### Work required
Look through the lines below, find those with the word "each", and copy them.
★ ★ ★ ★ ★ ★ ★
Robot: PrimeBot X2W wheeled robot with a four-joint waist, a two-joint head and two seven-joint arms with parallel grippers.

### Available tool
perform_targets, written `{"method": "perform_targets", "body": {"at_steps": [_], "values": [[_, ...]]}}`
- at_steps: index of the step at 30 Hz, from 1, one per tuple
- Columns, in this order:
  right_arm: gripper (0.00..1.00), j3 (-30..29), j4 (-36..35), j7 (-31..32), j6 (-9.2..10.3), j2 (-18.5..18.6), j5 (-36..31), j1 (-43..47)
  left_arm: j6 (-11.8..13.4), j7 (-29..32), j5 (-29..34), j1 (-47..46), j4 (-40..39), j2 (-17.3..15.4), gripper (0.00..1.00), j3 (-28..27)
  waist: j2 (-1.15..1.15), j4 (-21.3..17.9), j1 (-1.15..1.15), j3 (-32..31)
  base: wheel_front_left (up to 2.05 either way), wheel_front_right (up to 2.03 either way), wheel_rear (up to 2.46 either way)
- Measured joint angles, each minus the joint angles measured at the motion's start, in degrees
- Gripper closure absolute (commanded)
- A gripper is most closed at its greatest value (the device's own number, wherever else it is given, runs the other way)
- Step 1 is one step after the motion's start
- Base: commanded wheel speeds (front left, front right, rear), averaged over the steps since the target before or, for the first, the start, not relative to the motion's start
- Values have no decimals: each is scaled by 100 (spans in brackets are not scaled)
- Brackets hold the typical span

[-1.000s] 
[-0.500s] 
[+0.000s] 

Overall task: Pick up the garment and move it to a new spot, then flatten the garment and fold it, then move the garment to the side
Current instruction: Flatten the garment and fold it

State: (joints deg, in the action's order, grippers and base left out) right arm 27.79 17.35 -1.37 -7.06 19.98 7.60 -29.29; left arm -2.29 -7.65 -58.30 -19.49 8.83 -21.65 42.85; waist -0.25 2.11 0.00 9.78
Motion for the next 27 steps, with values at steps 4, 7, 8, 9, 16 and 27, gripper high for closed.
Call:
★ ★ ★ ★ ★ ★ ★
### Task response
- Measured joint angles, each minus the joint angles measured at the motion's start, in degrees
- Values have no decimals: each is scaled by 100 (spans in brackets are not scaled)

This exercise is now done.